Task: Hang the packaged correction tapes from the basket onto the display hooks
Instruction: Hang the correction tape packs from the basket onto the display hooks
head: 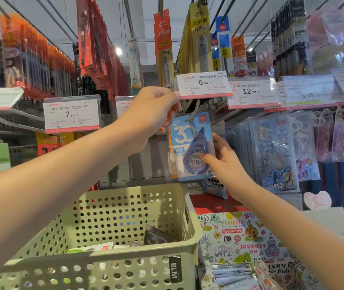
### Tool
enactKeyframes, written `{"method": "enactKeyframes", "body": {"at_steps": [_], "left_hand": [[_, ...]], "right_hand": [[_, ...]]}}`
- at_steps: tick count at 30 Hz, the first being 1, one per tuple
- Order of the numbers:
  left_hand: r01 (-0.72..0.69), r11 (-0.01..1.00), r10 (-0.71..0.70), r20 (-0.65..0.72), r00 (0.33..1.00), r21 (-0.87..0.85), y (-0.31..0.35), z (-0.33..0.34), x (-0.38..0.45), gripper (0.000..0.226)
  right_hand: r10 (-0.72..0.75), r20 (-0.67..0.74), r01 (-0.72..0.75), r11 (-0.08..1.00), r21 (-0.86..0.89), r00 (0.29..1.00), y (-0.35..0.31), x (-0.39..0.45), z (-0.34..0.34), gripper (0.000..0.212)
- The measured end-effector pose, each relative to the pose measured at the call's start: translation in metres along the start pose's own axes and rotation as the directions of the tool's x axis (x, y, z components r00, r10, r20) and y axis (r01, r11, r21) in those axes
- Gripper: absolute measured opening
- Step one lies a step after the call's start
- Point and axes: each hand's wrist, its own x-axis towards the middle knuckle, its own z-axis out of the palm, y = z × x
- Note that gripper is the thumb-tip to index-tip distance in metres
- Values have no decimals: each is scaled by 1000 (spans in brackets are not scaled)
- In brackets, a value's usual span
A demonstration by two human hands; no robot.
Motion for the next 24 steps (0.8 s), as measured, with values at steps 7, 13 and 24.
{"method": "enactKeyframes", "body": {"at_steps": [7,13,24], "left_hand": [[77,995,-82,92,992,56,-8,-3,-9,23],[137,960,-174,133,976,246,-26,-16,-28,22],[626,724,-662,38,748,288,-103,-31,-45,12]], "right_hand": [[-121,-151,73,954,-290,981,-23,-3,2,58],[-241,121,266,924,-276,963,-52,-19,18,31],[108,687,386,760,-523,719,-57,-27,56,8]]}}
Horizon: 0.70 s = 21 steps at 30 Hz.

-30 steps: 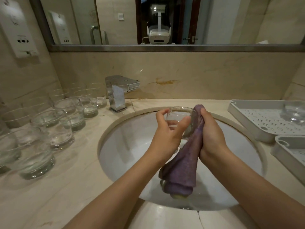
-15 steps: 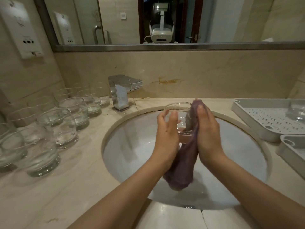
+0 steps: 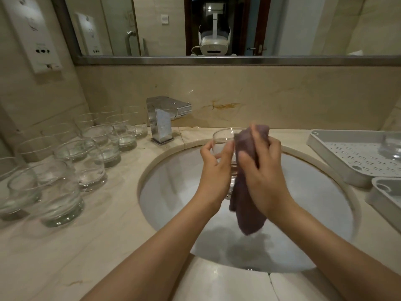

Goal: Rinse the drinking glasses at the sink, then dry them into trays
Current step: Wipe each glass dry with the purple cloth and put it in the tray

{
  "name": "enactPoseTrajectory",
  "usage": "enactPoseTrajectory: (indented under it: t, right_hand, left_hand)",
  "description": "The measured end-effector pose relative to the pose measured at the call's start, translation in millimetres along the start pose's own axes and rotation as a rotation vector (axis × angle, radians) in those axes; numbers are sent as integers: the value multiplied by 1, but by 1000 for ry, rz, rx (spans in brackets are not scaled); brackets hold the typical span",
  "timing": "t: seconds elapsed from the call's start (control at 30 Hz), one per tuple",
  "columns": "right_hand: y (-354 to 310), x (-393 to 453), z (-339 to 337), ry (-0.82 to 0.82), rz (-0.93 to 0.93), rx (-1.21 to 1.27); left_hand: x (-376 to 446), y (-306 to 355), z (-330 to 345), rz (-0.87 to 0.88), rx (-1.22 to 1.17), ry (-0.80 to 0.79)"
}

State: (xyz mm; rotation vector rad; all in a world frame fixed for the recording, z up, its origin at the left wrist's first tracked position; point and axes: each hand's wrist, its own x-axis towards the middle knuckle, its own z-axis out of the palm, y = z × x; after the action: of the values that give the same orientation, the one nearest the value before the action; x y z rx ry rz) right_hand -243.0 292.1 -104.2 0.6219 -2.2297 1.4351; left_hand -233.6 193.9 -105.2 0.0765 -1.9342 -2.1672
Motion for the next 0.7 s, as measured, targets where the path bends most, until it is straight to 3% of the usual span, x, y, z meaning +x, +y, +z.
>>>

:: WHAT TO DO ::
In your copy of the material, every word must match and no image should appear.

:: OUTPUT ::
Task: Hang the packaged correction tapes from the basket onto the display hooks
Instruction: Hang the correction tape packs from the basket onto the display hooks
head: 
### Tool
enactKeyframes, written `{"method": "enactKeyframes", "body": {"at_steps": [_], "left_hand": [[_, ...]], "right_hand": [[_, ...]]}}`
- at_steps: tick count at 30 Hz, the first being 1, one per tuple
- Order of the numbers:
  left_hand: r01 (-0.72..0.69), r11 (-0.01..1.00), r10 (-0.71..0.70), r20 (-0.65..0.72), r00 (0.33..1.00), r21 (-0.87..0.85), y (-0.31..0.35), z (-0.33..0.34), x (-0.38..0.45), gripper (0.000..0.226)
  right_hand: r10 (-0.72..0.75), r20 (-0.67..0.74), r01 (-0.72..0.75), r11 (-0.08..1.00), r21 (-0.86..0.89), r00 (0.29..1.00), y (-0.35..0.31), x (-0.39..0.45), z (-0.34..0.34), gripper (0.000..0.212)
- The measured end-effector pose, each relative to the pose measured at the call's start: translation in metres along the start pose's own axes and rotation as the directions of the tool's x axis (x, y, z components r00, r10, r20) and y axis (r01, r11, r21) in those axes
- Gripper: absolute measured opening
- Step one lies a step after the call's start
- Point and axes: each hand's wrist, its own x-axis towards the middle knuckle, its own z-axis out of the palm, y = z × x
- Note that gripper is the thumb-tip to index-tip distance in metres
- Values have no decimals: each is scaled by 1000 (spans in brackets are not scaled)
- In brackets, a value's usual span
A demonstration by two human hands; no robot.
Motion for the next 24 steps (0.8 s), as measured, with values at steps 7, 13 and 24.
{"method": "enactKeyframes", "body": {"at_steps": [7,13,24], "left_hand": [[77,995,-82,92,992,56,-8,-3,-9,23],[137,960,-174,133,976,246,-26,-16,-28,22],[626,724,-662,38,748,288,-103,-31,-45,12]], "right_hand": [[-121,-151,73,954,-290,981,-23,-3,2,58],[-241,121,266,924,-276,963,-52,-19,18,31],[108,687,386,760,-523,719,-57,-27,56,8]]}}
Horizon: 0.70 s = 21 steps at 30 Hz.

-30 steps: 
-15 steps: 
+0 steps: 

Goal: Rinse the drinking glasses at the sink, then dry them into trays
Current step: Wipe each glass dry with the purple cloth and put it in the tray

{
  "name": "enactPoseTrajectory",
  "usage": "enactPoseTrajectory: (indented under it: t, right_hand, left_hand)",
  "description": "The measured end-effector pose relative to the pose measured at the call's start, translation in millimetres along the start pose's own axes and rotation as a rotation vector (axis × angle, radians) in those axes; numbers are sent as integers: the value multiplied by 1, but by 1000 for ry, rz, rx (spans in brackets are not scaled); brackets hold the typical span",
  "timing": "t: seconds elapsed from the call's start (control at 30 Hz), one per tuple",
  "columns": "right_hand: y (-354 to 310), x (-393 to 453), z (-339 to 337), ry (-0.82 to 0.82), rz (-0.93 to 0.93), rx (-1.21 to 1.27); left_hand: x (-376 to 446), y (-306 to 355), z (-330 to 345), rz (-0.87 to 0.88), rx (-1.22 to 1.17), ry (-0.80 to 0.79)"
}

State: (xyz mm; rotation vector rad; all in a world frame fixed for the recording, z up, its origin at the left wrist's first tracked position; point and axes: each hand's wrist, its own x-axis towards the middle knuckle, its own z-axis out of the palm, y = z × x; after the action: of the values that give the same orientation, the one nearest the value before the action; x y z rx ry rz) right_hand -243.0 292.1 -104.2 0.6219 -2.2297 1.4351; left_hand -233.6 193.9 -105.2 0.0765 -1.9342 -2.1672
Motion for the next 0.7 s, as measured, targets where the path bends most, until it is straight to 3% of the usual span, x, y, z meaning +x, +y, +z.
>>>

The answer contains nothing further.